About the job
Who We Are
At TwelveLabs, we are at the forefront of creating innovative multimodal foundation models capable of interpreting videos in a manner akin to human understanding. Our groundbreaking models have set new benchmarks in video-language modeling, granting us enhanced capabilities and fundamentally reshaping how we engage with and analyze diverse media formats.
With over $110 million in Seed and Series A funding, we are supported by leading venture capital firms including NVIDIA’s NVentures, NEA, Radical Ventures, and Index Ventures, alongside esteemed AI pioneers like Fei-Fei Li, Silvio Savarese, and Alexandr Wang. Our headquarters are in San Francisco, complemented by a significant presence in the APAC region from our Seoul office, reflecting our dedication to fostering global innovation.
Our strategic partnerships with NVIDIA and AWS provide us with access to state-of-the-art hardware, including B300s, enabling us to explore the frontiers of video AI technology.
As a global organization, we celebrate the distinct journeys of each individual. Our diverse cultural, educational, and life backgrounds empower us to consistently challenge traditional norms. We seek passionate individuals who resonate with our mission and are eager to contribute to transformative advancements in technology. Join us in revolutionizing video comprehension and multimodal AI.
About the Team
The Pegasus team is integral to TwelveLabs' video understanding initiatives and spearheads the development of Pegasus, our Video Analysis product. We focus on constructing multimodal video analysis systems that excel in instruction following and generate complex, hierarchically organized outputs. Our priority is to deliver products that hold real-world significance rather than engaging in isolated research, collaborating within a goal-driven, cross-functional team comprising both ML researchers and engineers.

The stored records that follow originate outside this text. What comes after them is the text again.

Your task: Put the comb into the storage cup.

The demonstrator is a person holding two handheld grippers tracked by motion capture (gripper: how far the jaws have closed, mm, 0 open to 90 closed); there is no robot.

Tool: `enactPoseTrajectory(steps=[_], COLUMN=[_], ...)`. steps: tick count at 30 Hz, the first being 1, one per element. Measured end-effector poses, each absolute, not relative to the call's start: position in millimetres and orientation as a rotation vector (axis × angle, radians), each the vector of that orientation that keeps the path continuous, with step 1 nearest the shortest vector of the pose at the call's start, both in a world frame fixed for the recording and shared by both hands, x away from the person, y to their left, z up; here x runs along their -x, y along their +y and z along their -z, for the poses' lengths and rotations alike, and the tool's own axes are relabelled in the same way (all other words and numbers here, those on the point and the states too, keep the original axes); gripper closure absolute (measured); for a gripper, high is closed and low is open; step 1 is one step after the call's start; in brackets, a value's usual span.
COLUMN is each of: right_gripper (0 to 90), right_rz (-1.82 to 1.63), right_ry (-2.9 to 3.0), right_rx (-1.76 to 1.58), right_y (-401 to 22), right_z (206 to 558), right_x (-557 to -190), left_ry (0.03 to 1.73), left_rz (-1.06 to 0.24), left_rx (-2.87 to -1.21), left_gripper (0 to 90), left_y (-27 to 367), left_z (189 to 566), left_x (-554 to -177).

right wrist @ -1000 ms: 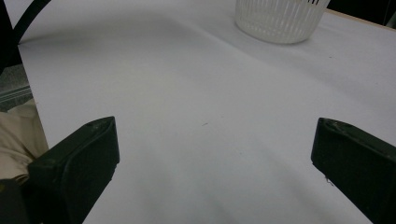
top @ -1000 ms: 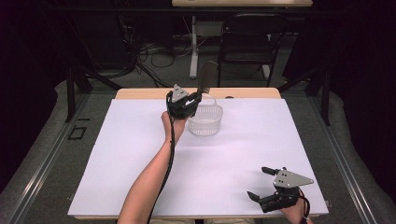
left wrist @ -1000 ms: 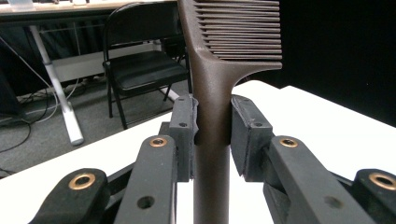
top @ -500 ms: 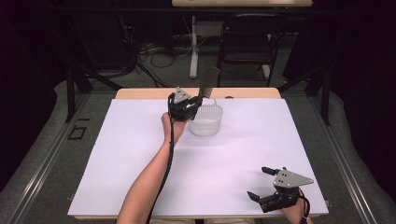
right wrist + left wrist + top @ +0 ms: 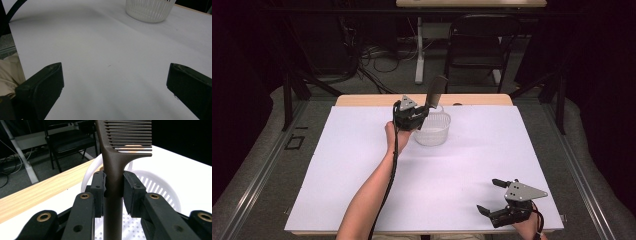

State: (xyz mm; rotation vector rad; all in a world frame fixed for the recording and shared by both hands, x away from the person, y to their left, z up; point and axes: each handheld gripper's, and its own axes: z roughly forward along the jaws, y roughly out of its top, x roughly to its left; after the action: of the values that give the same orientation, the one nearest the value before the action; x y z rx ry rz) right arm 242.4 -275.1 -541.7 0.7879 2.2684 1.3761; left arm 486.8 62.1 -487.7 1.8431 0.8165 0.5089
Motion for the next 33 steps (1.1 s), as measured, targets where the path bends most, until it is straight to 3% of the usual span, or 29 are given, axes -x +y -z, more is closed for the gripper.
enactPoseTrajectory(steps=[33], right_gripper=[0.9], right_rz=[-1.375], right_ry=[2.273], right_rx=[-0.796], right_y=[-275], right_z=[542], right_x=[-243], left_ry=[0.82], left_rz=[-0.482], left_rx=[-1.975], left_gripper=[72.0], left_y=[57], left_z=[500], left_x=[-489])
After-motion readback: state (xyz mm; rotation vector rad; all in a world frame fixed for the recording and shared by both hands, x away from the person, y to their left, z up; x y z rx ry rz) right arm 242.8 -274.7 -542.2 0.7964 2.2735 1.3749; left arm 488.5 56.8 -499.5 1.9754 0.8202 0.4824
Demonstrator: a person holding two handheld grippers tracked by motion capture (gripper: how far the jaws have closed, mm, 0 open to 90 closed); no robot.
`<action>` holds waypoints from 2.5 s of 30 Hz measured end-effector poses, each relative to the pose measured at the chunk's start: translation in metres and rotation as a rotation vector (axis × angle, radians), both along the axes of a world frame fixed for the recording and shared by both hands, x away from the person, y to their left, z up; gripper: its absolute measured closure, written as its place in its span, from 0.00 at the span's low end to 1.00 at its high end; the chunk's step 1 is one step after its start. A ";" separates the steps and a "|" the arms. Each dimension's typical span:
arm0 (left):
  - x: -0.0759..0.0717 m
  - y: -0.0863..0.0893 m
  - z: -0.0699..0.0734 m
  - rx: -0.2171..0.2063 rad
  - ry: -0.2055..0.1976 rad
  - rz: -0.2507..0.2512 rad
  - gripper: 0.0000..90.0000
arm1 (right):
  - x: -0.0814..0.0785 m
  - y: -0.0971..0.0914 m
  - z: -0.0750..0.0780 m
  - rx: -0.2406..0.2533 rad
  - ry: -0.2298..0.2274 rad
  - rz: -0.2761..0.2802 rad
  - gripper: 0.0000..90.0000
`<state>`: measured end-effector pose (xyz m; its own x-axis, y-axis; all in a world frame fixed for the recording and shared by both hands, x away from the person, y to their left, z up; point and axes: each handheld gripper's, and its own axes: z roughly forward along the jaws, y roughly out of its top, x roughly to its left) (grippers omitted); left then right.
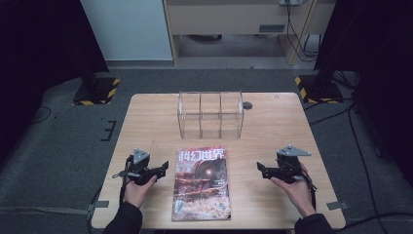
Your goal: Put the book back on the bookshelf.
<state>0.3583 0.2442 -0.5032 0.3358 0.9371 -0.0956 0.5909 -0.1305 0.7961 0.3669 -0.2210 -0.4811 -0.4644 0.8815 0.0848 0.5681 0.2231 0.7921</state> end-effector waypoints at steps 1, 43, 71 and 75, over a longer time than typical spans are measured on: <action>0.000 -0.001 0.000 0.005 -0.003 -0.002 0.18 | 0.000 0.002 0.001 -0.003 -0.003 0.010 0.12; 0.008 -0.040 -0.022 0.062 0.045 -0.140 0.19 | 0.010 0.099 -0.007 0.061 0.019 0.162 0.27; 0.011 -0.056 -0.033 0.075 0.088 -0.206 0.06 | 0.005 0.130 -0.045 -0.007 0.115 0.207 0.39; 0.012 -0.057 -0.033 0.081 0.096 -0.215 0.02 | 0.005 0.131 -0.046 -0.016 0.105 0.207 0.38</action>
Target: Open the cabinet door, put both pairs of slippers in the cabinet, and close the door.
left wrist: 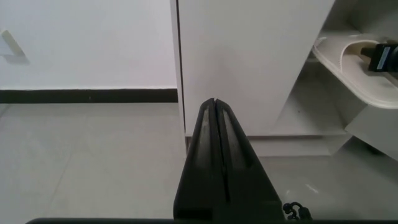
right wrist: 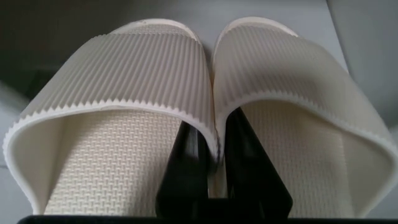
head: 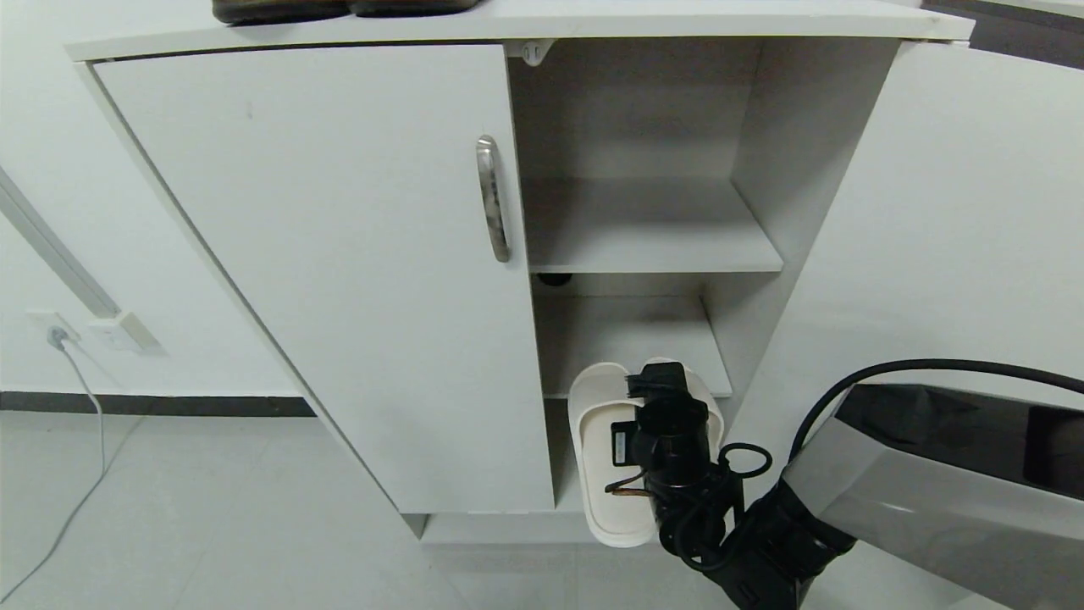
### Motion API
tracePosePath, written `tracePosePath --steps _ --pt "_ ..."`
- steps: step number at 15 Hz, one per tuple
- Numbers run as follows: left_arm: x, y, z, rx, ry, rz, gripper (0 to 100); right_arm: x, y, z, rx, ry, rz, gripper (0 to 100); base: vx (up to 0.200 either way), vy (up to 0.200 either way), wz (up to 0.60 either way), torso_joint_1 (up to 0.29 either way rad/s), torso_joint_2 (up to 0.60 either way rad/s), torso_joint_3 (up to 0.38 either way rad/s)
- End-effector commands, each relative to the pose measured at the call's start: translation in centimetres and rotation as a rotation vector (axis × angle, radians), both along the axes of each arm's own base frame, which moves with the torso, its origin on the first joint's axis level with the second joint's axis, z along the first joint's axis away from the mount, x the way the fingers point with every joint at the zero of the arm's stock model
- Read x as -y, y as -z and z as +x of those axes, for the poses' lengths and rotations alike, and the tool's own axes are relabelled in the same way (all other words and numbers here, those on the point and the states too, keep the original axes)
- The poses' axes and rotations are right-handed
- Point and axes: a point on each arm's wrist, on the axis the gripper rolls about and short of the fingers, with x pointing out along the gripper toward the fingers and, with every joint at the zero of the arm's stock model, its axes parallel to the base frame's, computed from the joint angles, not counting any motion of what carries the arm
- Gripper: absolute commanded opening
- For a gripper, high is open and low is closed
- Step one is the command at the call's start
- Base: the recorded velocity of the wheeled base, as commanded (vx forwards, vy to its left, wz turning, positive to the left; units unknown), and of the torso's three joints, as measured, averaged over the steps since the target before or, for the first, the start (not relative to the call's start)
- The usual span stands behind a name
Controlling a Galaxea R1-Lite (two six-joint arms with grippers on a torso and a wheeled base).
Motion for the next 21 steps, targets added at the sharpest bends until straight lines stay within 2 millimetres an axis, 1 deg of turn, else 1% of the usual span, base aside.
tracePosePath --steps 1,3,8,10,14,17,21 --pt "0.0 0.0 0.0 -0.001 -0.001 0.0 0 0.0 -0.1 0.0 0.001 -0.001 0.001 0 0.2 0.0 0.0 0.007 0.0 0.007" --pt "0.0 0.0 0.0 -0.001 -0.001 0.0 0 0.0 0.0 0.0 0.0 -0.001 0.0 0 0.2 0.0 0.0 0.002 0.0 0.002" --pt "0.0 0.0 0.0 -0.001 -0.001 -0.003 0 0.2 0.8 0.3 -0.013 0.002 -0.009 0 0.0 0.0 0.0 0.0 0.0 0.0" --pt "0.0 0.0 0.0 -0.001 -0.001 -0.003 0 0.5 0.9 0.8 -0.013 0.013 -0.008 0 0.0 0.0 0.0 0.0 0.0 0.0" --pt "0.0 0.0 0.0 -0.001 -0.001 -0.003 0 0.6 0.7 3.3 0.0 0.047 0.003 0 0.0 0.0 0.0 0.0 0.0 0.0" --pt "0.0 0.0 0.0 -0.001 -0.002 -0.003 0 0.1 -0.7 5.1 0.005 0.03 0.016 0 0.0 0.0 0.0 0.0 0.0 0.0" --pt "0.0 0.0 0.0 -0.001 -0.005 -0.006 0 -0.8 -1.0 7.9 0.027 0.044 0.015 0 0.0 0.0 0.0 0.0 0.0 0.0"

Our responsibilities encompass a wide array of challenges: large-scale distributed training of multimodal LLMs from pre-training to reinforcement learning, precise temporal segmentation and structured metadata extraction for practical applications, extending temporal context lengths to several hours, and implementing data curation processes that facilitate well-aligned evaluations and performance enhancements through improved training data.
Our team utilizes the latest cutting-edge chips, including NVIDIA B300s, to propel the limits of video analysis systems—accelerating our transition from research to production as swiftly as possible.